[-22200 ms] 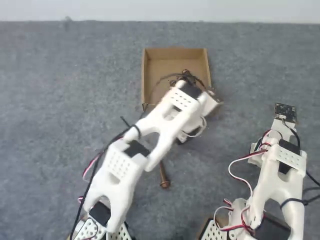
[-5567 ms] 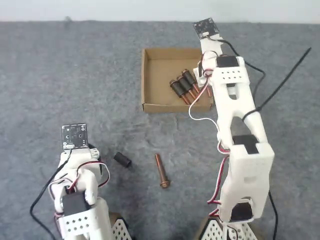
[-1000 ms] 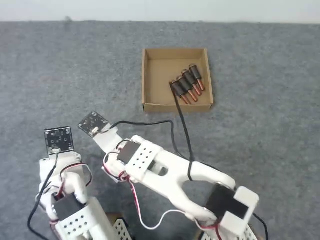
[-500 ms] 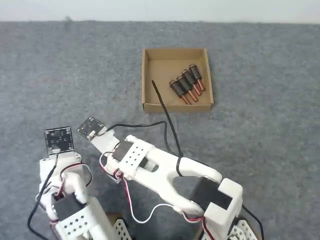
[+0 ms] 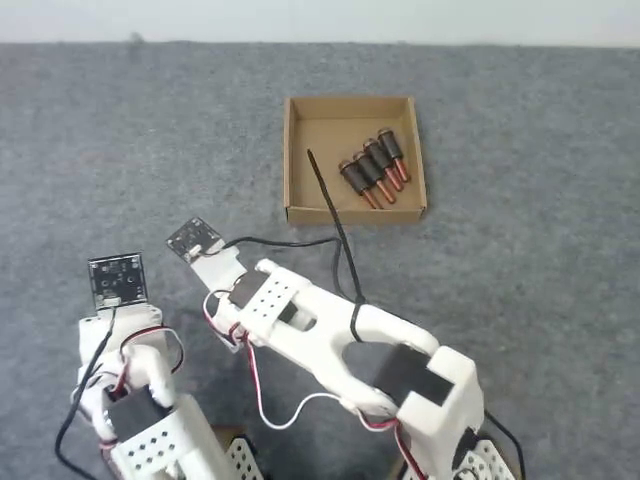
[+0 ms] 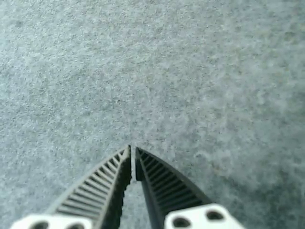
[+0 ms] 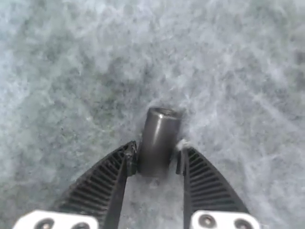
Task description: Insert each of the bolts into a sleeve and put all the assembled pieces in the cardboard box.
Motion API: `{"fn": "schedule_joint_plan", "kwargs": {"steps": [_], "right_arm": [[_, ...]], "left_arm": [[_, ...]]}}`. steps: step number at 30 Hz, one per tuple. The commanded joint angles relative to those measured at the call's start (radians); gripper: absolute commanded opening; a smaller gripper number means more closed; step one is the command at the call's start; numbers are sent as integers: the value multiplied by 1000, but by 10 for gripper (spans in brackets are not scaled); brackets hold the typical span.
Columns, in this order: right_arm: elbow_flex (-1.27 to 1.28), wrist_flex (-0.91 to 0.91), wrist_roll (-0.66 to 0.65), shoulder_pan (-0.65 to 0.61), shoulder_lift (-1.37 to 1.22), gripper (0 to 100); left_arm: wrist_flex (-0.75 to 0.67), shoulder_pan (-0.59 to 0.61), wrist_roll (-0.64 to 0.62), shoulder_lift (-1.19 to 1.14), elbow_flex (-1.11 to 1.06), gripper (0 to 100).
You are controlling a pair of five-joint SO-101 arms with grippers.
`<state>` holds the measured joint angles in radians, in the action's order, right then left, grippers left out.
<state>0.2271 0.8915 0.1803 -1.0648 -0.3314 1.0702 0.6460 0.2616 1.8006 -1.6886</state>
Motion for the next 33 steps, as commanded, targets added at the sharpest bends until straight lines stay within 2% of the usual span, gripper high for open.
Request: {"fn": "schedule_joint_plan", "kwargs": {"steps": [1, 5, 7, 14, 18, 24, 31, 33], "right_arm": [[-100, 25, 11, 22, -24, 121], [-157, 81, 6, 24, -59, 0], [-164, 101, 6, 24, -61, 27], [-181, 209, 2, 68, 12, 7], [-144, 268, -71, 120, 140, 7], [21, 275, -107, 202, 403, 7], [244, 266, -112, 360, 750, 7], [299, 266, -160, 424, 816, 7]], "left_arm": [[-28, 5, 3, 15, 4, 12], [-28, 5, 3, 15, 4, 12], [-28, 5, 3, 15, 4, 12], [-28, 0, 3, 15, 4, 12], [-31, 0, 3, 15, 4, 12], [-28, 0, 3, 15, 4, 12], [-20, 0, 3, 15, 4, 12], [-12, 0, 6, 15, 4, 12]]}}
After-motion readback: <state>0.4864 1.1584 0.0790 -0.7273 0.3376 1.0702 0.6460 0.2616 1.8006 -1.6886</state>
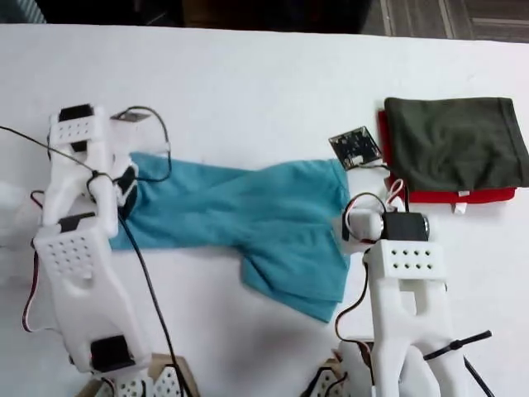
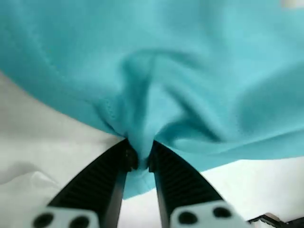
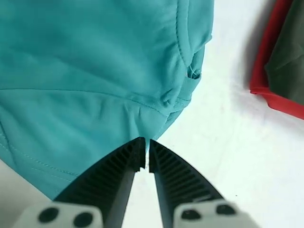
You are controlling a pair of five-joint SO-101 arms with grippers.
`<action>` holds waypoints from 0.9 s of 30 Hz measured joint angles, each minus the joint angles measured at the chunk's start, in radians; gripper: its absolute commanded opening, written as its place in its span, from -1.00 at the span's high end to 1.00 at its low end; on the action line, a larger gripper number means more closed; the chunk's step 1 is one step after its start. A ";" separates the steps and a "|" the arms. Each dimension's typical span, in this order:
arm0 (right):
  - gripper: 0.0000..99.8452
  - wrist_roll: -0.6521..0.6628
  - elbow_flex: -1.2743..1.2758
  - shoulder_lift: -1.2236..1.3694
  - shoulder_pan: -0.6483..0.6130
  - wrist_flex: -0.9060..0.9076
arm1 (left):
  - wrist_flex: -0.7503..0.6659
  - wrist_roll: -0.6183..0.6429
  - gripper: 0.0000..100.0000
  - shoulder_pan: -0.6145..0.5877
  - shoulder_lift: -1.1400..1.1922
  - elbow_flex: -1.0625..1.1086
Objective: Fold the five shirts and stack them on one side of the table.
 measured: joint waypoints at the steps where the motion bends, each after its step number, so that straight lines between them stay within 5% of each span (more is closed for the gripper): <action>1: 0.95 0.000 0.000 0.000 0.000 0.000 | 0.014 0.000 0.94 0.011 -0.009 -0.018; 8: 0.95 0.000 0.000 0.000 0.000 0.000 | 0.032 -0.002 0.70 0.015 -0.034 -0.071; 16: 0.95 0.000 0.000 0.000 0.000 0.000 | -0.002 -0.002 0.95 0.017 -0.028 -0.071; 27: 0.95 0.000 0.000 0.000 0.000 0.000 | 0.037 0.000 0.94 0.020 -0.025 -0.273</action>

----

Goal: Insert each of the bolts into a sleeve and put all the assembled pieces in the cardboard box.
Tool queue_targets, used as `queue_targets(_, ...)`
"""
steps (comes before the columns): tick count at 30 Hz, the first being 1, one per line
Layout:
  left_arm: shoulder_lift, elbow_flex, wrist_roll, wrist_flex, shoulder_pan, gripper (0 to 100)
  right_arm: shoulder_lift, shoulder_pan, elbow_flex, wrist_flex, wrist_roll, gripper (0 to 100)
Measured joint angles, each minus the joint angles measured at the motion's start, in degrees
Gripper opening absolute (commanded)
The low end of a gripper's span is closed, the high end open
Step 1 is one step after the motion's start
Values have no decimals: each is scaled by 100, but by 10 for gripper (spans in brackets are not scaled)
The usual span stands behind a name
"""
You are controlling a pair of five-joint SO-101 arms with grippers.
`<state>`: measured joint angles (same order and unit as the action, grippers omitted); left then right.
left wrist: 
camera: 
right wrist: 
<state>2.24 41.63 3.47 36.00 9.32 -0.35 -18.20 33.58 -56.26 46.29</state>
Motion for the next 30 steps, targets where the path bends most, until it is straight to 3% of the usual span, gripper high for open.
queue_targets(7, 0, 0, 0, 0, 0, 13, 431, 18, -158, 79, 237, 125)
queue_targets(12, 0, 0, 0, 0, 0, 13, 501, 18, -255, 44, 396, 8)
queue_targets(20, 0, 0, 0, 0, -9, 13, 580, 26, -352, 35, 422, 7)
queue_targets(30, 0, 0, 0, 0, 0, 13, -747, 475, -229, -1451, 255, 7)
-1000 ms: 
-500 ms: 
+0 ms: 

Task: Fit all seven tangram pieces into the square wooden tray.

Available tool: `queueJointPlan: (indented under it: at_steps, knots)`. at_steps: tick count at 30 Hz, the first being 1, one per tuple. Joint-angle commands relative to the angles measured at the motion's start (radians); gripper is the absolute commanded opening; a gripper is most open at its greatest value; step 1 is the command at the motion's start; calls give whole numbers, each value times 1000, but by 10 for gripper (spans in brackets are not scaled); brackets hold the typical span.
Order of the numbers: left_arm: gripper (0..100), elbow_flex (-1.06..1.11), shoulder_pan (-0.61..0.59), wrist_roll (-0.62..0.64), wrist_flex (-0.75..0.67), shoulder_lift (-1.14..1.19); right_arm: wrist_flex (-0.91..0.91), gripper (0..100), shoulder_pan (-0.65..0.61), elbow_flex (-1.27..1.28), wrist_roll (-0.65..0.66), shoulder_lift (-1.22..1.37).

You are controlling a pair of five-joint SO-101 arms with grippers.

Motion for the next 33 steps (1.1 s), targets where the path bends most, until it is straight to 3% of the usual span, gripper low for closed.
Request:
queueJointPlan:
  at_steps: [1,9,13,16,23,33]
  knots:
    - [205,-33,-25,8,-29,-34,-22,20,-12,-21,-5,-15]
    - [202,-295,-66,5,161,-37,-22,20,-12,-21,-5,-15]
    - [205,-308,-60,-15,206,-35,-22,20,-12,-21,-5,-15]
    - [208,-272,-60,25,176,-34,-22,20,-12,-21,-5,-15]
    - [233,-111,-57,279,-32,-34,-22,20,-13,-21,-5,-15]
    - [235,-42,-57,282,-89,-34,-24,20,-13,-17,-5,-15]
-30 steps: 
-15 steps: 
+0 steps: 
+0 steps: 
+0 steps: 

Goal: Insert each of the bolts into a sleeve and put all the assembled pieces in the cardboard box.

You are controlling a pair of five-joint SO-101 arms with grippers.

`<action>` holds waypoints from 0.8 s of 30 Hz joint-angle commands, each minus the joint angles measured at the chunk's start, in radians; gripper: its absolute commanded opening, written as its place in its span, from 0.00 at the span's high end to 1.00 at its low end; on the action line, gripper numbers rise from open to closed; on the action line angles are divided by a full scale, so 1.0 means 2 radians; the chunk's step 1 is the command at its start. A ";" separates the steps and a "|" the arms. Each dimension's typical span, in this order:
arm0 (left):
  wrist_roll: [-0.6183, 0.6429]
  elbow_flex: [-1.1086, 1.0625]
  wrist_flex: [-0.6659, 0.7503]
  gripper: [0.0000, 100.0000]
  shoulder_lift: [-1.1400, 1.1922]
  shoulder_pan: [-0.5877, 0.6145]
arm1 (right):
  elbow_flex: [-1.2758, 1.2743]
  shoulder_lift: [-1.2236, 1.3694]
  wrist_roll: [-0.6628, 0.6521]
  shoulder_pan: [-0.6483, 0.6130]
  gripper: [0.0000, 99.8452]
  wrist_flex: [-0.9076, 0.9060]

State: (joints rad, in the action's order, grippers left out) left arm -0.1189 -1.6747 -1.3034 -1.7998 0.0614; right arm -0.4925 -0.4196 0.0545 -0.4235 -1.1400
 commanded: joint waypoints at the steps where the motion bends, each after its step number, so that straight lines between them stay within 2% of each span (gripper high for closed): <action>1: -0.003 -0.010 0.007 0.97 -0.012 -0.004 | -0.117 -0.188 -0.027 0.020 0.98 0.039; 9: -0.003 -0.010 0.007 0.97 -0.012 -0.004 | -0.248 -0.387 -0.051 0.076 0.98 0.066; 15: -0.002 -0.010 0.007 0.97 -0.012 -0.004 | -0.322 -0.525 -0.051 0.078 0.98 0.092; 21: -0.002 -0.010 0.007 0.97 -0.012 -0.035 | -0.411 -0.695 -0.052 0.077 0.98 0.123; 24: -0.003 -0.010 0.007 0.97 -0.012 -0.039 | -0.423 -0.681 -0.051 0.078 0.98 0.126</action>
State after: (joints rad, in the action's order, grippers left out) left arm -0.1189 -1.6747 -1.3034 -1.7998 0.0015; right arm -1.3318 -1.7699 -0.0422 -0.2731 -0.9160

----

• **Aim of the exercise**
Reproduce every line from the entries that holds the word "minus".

• **Response area**
`<action>` holds waypoints from 0.9 s of 30 Hz measured joint angles, each minus the joint angles measured at the chunk's start, in radians; gripper: its absolute commanded opening, written as its place in its span, from -1.00 at the span's high end to 1.00 at its low end; on the action line, a larger gripper number means more closed; the chunk's step 1 is one step after its start. A ";" separates the steps and a "|" the arms. Each dimension's typical span, in this order:
Measured joint angles, each minus the joint angles measured at the motion's start, in degrees
`<action>` holds waypoints from 0.8 s of 30 Hz joint-angle commands, each minus the joint angles measured at the chunk's start, in radians; gripper: its absolute commanded opening, written as its place in its span, from 0.00 at the span's high end to 1.00 at its low end; on the action line, gripper numbers rise from open to closed; on the action line angles are divided by a full scale, so 1.0 means 2 radians; the chunk's step 1 is the command at its start. A ";" separates the steps and a "|" the arms. Each dimension's typical span, in this order:

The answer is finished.